## TASK STATEMENT
In full and word for word, give the records again.
EXERCISE MATERIALS Start Marker
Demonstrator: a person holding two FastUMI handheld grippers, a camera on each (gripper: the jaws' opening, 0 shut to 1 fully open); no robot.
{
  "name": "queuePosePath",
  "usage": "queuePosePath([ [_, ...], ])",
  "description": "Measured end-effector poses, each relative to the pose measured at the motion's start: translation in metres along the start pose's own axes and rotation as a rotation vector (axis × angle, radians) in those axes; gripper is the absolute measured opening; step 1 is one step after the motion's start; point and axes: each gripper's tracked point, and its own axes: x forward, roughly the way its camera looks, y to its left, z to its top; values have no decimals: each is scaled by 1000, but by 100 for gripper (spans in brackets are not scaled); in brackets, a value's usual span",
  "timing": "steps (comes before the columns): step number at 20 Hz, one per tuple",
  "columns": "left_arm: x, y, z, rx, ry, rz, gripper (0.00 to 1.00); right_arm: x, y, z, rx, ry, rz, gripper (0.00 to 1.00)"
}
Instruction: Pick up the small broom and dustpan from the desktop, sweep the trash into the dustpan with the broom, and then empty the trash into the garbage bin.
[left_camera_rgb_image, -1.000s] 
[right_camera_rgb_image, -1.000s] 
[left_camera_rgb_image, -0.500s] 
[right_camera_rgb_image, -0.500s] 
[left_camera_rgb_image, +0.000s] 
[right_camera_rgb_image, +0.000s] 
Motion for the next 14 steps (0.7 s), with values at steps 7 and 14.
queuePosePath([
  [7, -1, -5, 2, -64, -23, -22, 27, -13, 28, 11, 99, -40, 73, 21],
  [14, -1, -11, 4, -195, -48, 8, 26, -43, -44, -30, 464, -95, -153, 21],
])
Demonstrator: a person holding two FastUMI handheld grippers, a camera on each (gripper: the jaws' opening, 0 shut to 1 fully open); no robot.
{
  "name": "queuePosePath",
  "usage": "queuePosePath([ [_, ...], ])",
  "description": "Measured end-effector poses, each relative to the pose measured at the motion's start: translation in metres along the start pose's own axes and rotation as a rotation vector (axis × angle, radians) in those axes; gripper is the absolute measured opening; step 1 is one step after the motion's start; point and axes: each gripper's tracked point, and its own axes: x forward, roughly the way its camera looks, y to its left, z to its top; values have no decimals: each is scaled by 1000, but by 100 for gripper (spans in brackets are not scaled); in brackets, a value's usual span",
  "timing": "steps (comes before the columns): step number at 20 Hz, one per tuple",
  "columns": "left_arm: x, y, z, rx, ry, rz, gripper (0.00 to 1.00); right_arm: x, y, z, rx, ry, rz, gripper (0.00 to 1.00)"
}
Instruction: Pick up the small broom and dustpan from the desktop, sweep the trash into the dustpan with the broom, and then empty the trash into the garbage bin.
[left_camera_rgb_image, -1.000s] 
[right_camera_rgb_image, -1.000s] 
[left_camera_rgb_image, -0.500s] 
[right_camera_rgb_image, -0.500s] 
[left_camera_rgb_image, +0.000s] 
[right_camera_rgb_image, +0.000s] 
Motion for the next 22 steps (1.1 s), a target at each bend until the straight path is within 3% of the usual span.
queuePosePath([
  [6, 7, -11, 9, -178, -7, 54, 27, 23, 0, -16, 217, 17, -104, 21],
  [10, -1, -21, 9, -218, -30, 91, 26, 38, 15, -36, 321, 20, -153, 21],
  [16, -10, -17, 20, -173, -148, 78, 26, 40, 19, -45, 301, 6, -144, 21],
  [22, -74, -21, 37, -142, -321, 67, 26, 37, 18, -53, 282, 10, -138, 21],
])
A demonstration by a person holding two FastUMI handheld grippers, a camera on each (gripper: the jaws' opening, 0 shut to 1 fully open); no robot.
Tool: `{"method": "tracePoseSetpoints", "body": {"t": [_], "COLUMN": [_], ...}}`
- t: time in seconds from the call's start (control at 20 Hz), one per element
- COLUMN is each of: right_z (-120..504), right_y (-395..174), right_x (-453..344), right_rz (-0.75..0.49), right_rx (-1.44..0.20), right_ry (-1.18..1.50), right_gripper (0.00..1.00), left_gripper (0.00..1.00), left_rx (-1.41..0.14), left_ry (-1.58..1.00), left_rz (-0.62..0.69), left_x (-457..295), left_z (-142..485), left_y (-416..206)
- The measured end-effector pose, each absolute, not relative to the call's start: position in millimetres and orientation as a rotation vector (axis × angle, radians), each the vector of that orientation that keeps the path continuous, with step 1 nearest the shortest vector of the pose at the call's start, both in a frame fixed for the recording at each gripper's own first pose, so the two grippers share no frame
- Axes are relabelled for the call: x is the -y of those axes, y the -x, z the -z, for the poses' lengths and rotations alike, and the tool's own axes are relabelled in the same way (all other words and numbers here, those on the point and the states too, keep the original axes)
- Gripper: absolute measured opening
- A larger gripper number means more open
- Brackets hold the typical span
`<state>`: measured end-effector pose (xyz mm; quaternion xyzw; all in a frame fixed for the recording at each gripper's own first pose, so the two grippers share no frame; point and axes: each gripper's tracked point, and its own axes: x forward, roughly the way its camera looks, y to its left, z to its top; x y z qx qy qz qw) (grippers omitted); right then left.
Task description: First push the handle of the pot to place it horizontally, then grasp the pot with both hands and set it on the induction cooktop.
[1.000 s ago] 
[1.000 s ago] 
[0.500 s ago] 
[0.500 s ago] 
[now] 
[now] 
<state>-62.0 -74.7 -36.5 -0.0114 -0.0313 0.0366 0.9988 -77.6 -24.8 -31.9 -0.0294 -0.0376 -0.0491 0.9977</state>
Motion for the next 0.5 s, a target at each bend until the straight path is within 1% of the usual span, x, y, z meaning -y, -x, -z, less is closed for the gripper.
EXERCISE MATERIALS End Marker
## RESULT BELOW
Demonstrator: a person holding two FastUMI handheld grippers, a camera on each (gripper: the jaws' opening, 0 shut to 1 fully open); no robot.
{
  "name": "queuePosePath",
  "usage": "queuePosePath([ [_, ...], ])",
  "description": "Measured end-effector poses, each relative to the pose measured at the motion's start: translation in metres along the start pose's own axes and rotation as a rotation vector (axis × angle, radians) in those axes; gripper is the absolute measured opening; step 1 is one step after the motion's start; point and axes: each gripper's tracked point, and its own axes: x forward, roughly the way its camera looks, y to its left, z to its top; values have no decimals: each is scaled by 1000, but by 100 for gripper (spans in brackets are not scaled); in brackets, a value's usual span",
  "timing": "steps (comes before the columns): step number at 20 Hz, one per tuple",
  "columns": "left_arm: x, y, z, rx, ry, rz, gripper (0.00 to 1.00); right_arm: x, y, z, rx, ry, rz, gripper (0.00 to 1.00)"
}
Instruction: Pick up the small broom and dustpan from the desktop, sweep the trash into the dustpan with the broom, and then empty the trash into the garbage bin.
[left_camera_rgb_image, -1.000s] 
[right_camera_rgb_image, -1.000s] 
[left_camera_rgb_image, -0.500s] 
[right_camera_rgb_image, -0.500s] 
[left_camera_rgb_image, +0.000s] 
[right_camera_rgb_image, +0.000s] 
Motion for the next 14 steps (0.7 s), with values at steps 7 and 14.
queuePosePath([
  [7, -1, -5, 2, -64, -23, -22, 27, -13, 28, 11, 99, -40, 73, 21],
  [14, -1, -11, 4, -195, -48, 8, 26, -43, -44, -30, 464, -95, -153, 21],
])
Demonstrator: a person holding two FastUMI handheld grippers, a camera on each (gripper: the jaws' opening, 0 shut to 1 fully open); no robot.
{
  "name": "queuePosePath",
  "usage": "queuePosePath([ [_, ...], ])",
  "description": "Measured end-effector poses, each relative to the pose measured at the motion's start: translation in metres along the start pose's own axes and rotation as a rotation vector (axis × angle, radians) in those axes; gripper is the absolute measured opening; step 1 is one step after the motion's start; point and axes: each gripper's tracked point, and its own axes: x forward, roughly the way its camera looks, y to its left, z to its top; values have no decimals: each is scaled by 1000, but by 100 for gripper (spans in brackets are not scaled); in brackets, a value's usual span",
  "timing": "steps (comes before the columns): step number at 20 Hz, one per tuple",
  "columns": "left_arm: x, y, z, rx, ry, rz, gripper (0.00 to 1.00); right_arm: x, y, z, rx, ry, rz, gripper (0.00 to 1.00)"
}
Instruction: Pick up the small broom and dustpan from the desktop, sweep the trash into the dustpan with the broom, and then empty the trash into the garbage bin.
[left_camera_rgb_image, -1.000s] 
[right_camera_rgb_image, -1.000s] 
[left_camera_rgb_image, -0.500s] 
[right_camera_rgb_image, -0.500s] 
[left_camera_rgb_image, +0.000s] 
[right_camera_rgb_image, +0.000s] 
Motion for the next 22 steps (1.1 s), a target at each bend until the straight path is within 3% of the usual span.
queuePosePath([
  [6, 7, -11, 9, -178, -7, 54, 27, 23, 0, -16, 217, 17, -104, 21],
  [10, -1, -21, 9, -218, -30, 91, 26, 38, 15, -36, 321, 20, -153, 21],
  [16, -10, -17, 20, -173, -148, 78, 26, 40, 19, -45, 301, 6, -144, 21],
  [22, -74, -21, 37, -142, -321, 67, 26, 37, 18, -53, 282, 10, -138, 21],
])
A demonstration by a person holding two FastUMI handheld grippers, a camera on each (gripper: the jaws' opening, 0 shut to 1 fully open); no robot.
Tool: `{"method": "tracePoseSetpoints", "body": {"t": [_], "COLUMN": [_], ...}}`
- t: time in seconds from the call's start (control at 20 Hz), one per element
- COLUMN is each of: right_z (-120..504), right_y (-395..174), right_x (-453..344), right_rz (-0.75..0.49), right_rx (-1.44..0.20), right_ry (-1.18..1.50), right_gripper (0.00..1.00), left_gripper (0.00..1.00), left_rx (-1.41..0.14), left_ry (-1.58..1.00), left_rz (-0.62..0.69), left_x (-457..295), left_z (-142..485), left_y (-416..206)
- The measured end-effector pose, each absolute, not relative to the call's start: position in millimetres and orientation as a rotation vector (axis × angle, radians), each the vector of that orientation that keeps the path continuous, with step 1 nearest the shortest vector of the pose at the call's start, both in a frame fixed for the recording at each gripper's own first pose, so the two grippers share no frame
- Axes are relabelled for the call: x is the -y of those axes, y the -x, z the -z, for the poses' lengths and rotations alike, and the tool's own axes are relabelled in the same way (all other words and numbers here, those on the point and the states too, keep the original axes)
- Gripper: absolute measured opening
- A larger gripper number means more open
- Brackets hold the typical span
`<state>`: measured end-effector pose (xyz mm; quaternion xyzw; all in a frame fixed for the recording at each gripper's own first pose, so the two grippers share no frame; point and axes: each gripper's tracked point, and its own axes: x forward, roughly the way its camera looks, y to its left, z to its top; x y z qx qy qz qw) (grippers omitted); right then left.
Task description: First push the handle of the pot to place it horizontally, then grasp the pot with both hands and set it on the induction cooktop.
[1.000 s ago] 
[1.000 s ago] 
[0.500 s ago] 
[0.500 s ago] 
[now] 
[now] 
<state>-62.0 -74.7 -36.5 -0.0114 -0.0313 0.0366 0.9988 -77.6 -24.8 -31.9 -0.0294 -0.0376 -0.0491 0.9977</state>
Motion for the next 0.5 s, a target at each bend until the straight path is within 1% of the usual span, x, y, z meaning -y, -x, -z, less is closed for the gripper.

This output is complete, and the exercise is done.